*PROBLEM DESCRIPTION:* In the records that follow, find the line with "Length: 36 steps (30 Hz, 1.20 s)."; from there, retype every line exactly through the line with "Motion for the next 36", which also belongs to the answer.

Source data:

■ ■ ■

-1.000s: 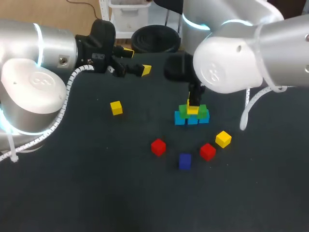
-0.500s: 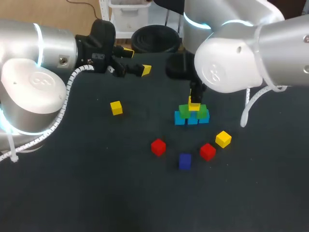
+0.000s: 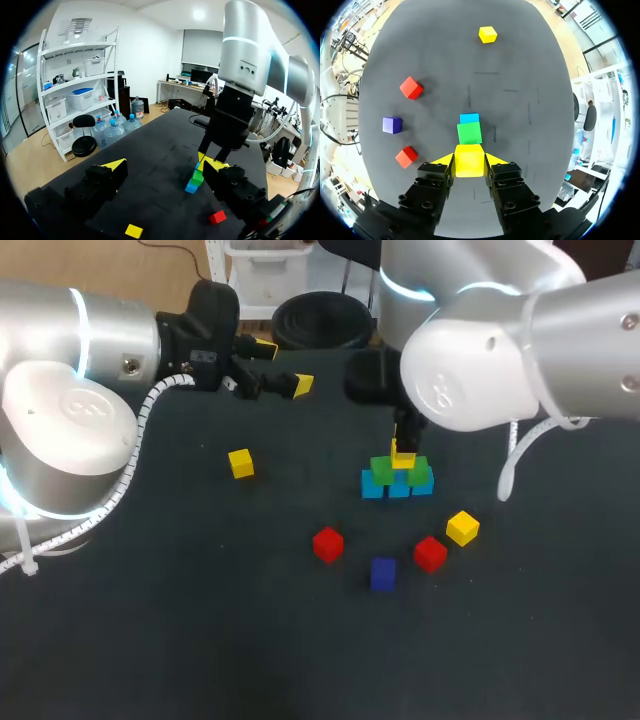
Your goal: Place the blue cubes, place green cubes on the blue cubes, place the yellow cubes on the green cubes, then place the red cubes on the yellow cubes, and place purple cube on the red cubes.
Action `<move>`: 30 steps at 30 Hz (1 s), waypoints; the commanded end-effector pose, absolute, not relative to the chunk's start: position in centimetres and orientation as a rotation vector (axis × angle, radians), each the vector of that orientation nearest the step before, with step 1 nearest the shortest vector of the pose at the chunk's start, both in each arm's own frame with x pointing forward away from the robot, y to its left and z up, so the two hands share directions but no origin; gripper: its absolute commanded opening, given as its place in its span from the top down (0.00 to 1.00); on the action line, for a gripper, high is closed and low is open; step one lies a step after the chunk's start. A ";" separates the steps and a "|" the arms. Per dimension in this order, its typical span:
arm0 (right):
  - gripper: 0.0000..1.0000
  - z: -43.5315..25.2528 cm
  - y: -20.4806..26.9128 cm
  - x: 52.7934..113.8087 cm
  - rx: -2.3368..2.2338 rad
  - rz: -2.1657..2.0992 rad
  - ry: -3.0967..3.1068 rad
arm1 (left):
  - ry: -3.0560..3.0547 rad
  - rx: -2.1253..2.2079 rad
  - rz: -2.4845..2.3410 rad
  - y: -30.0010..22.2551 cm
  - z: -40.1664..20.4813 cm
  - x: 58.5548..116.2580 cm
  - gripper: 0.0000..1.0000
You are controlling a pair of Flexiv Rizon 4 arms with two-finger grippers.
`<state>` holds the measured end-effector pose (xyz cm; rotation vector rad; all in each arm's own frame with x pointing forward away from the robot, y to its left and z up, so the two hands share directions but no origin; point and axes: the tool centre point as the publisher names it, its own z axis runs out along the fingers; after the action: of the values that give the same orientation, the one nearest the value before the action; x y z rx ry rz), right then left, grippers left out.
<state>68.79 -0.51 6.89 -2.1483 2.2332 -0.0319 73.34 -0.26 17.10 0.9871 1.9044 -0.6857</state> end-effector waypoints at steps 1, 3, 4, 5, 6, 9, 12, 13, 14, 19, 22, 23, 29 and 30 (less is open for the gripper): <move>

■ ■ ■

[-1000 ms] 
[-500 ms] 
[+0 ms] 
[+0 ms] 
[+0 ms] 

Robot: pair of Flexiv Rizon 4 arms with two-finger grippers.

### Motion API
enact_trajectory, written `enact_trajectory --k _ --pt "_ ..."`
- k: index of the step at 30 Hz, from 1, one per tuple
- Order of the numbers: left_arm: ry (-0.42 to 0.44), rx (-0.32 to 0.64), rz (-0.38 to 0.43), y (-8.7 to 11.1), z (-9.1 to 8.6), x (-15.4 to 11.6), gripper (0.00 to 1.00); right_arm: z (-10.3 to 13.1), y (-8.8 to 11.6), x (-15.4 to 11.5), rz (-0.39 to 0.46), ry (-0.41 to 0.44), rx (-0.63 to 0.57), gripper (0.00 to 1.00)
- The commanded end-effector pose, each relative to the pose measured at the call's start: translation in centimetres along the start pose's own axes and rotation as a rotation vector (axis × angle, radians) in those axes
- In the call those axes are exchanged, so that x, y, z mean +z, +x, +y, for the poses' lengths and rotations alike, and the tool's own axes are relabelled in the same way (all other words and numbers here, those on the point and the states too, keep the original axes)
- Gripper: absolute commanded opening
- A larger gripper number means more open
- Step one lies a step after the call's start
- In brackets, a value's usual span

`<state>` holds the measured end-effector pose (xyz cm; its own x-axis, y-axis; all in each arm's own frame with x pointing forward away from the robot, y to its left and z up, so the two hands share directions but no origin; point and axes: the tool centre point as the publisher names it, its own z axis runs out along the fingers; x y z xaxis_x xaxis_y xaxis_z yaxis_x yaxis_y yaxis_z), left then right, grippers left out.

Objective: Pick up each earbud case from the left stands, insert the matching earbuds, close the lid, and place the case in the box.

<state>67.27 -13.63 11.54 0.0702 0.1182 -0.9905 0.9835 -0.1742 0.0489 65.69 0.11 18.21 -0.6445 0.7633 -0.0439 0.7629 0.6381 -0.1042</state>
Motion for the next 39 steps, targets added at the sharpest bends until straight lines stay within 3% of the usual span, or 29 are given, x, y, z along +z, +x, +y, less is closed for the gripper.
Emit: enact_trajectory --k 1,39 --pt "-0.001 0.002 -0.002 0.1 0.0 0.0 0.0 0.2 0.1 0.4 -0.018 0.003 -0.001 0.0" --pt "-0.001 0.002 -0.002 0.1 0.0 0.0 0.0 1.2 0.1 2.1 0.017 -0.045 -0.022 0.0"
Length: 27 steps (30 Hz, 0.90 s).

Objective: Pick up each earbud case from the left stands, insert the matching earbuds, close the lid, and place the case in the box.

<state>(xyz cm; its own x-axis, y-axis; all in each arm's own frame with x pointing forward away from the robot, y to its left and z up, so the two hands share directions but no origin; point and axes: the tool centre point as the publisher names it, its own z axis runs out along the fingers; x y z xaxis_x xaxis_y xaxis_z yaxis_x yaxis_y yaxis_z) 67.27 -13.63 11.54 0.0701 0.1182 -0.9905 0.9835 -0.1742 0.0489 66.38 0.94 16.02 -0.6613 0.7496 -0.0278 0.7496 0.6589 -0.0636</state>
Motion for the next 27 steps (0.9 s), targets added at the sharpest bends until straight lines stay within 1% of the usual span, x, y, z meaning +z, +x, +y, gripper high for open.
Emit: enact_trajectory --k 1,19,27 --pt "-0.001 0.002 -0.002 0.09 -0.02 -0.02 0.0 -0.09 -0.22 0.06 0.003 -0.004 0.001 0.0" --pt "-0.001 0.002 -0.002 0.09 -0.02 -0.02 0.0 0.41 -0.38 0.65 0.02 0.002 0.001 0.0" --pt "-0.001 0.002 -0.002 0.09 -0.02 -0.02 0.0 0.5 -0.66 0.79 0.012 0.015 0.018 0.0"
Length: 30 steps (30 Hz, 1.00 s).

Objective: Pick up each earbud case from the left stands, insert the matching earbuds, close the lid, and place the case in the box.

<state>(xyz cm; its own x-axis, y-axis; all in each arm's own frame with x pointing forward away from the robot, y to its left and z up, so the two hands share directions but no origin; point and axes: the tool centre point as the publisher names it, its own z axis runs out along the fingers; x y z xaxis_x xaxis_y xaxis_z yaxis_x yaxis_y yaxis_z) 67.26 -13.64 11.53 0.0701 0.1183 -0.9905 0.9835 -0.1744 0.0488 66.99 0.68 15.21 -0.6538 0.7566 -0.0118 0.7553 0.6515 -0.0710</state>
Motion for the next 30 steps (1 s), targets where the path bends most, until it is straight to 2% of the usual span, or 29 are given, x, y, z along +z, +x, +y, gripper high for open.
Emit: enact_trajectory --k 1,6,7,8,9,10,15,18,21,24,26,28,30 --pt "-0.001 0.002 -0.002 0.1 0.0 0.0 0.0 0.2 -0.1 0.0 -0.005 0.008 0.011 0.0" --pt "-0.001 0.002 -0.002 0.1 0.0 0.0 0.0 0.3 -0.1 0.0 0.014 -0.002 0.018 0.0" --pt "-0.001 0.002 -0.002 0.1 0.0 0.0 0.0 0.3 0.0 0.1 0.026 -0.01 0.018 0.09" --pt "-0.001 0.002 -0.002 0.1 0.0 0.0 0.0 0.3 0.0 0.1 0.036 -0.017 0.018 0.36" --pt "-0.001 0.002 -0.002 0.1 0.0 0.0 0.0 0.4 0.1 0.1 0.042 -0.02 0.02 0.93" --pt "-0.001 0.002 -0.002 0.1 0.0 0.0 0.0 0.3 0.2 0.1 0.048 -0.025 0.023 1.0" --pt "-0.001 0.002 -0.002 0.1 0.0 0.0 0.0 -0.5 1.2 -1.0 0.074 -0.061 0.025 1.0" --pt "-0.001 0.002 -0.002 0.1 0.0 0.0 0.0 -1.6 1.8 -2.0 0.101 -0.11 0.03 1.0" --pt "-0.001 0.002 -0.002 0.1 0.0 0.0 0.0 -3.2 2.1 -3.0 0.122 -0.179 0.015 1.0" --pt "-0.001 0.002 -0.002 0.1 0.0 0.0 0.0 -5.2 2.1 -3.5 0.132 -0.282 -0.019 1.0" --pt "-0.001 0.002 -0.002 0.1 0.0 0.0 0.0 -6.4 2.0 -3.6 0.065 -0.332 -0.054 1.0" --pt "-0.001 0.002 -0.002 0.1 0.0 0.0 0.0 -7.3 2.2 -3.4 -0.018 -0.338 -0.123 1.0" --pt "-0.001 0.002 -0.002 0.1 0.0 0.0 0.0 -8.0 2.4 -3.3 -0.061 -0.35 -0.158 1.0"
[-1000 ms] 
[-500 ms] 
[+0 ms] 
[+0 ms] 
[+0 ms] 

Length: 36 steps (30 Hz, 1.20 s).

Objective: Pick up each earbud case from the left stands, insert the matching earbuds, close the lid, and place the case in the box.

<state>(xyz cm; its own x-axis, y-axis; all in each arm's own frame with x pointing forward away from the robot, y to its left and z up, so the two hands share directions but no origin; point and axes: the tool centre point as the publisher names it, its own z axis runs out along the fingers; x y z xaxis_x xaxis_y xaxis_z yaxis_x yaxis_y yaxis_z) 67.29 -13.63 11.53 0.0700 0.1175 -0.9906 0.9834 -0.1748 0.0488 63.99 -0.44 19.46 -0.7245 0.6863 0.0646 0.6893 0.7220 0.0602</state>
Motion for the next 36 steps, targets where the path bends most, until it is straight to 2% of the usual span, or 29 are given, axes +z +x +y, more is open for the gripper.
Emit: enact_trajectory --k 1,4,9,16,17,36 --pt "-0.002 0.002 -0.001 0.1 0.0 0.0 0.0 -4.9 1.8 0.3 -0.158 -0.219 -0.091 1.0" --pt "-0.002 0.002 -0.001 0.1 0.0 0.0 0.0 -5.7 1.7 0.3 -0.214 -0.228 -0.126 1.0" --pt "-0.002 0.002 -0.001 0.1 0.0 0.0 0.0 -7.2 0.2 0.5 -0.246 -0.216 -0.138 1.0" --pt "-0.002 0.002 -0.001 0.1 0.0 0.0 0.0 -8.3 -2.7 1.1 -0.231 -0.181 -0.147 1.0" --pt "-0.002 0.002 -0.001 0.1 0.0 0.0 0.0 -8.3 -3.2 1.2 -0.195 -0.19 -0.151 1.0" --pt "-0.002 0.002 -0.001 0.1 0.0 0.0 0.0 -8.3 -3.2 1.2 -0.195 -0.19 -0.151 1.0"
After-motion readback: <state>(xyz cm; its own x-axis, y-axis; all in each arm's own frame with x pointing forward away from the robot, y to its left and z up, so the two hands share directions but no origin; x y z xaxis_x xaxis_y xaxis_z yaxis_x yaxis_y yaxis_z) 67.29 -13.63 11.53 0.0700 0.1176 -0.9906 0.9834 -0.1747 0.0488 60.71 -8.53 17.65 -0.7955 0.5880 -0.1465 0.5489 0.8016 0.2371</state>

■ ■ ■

*SOLUTION FOR THIS EXERCISE:*
Length: 36 steps (30 Hz, 1.20 s).

Objective: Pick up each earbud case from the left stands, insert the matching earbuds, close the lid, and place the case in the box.

<state>(xyz cm; its own x-axis, y-axis; all in each arm's own frame with x pointing forward away from the robot, y to its left and z up, so the two hands share directions but no origin; point and axes: the tool centre point as the publisher names it, its own z axis runs out along the fingers; x y z xaxis_x xaxis_y xaxis_z yaxis_x yaxis_y yaxis_z) 67.29 -13.63 11.53 0.0700 0.1175 -0.9906 0.9834 -0.1748 0.0488 63.99 -0.44 19.46 -0.7245 0.6863 0.0646 0.6893 0.7220 0.0602</state>
Motion for the next 36 steps, targets where the path bends most, until it is straight to 2% of the usual span, or 29 are given, axes +z +x +y, more is open for the gripper.

Now the exercise is finished.